**Work instructions:** The full listing should be set down again without a single alteration.

**Raw data:**
=-=-=

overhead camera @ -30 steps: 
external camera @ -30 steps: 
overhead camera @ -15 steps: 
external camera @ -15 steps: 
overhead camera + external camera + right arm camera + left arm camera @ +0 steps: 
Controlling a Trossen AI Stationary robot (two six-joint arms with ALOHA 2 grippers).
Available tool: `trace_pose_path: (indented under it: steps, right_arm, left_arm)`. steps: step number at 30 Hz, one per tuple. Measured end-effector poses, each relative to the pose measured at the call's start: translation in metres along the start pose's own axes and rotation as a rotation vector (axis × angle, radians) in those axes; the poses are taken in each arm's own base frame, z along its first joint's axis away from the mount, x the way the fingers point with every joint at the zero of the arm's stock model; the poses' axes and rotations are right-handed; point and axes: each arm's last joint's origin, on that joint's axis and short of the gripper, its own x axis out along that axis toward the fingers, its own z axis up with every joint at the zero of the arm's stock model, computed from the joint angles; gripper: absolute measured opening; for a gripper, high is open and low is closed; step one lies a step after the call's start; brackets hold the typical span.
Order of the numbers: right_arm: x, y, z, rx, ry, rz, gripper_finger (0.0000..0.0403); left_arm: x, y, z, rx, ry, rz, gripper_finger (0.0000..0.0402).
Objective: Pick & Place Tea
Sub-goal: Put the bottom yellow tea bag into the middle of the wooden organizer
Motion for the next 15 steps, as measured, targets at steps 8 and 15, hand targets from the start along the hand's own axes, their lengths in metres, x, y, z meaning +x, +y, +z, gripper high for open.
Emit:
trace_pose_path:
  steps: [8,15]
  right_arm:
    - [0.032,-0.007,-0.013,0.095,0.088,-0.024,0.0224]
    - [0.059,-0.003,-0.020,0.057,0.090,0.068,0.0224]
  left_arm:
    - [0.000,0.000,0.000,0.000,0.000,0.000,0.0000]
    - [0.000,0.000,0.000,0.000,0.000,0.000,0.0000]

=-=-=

**Result below:**
overhead camera @ -30 steps: 
external camera @ -30 steps: 
overhead camera @ -15 steps: 
external camera @ -15 steps: 
overhead camera + external camera + right arm camera + left arm camera @ +0 steps: 
Controlling a Trossen AI Stationary robot (two six-joint arms with ALOHA 2 grippers).
Available tool: `trace_pose_path: (indented under it: steps, right_arm, left_arm)`. steps: step number at 30 Hz, one per tuple. Measured end-effector poses, each relative to the pose measured at the call's start: translation in metres along the start pose's own axes and rotation as a rotation vector (axis × angle, radians) in those axes; the poses are taken in each arm's own base frame, z along its first joint's axis away from the mount, x the way the fingers point with every joint at the zero of the arm's stock model; the poses' axes and rotations are right-handed; point and axes: each arm's last joint's origin, on that joint's axis and short of the gripper, its own x axis out along that axis toward the fingers, its own z axis up with every joint at the zero of the arm's stock model, computed from the joint angles; gripper: absolute measured opening; for a gripper, high is open and low is closed; step one lies a step after the call's start; brackets hold the typical span.
Order of the numbers: right_arm: x, y, z, rx, ry, rz, gripper_finger (0.0000..0.0403); left_arm: x, y, z, rx, ry, rz, gripper_finger (0.0000..0.0402).
Objective: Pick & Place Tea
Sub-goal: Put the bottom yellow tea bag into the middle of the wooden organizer
Motion for the next 15 steps, as measured, targets at steps 8 and 15, hand targets from the start along the hand's own axes, their lengths in metres, x, y, z meaning +x, +y, +z, gripper high for open.
Emit:
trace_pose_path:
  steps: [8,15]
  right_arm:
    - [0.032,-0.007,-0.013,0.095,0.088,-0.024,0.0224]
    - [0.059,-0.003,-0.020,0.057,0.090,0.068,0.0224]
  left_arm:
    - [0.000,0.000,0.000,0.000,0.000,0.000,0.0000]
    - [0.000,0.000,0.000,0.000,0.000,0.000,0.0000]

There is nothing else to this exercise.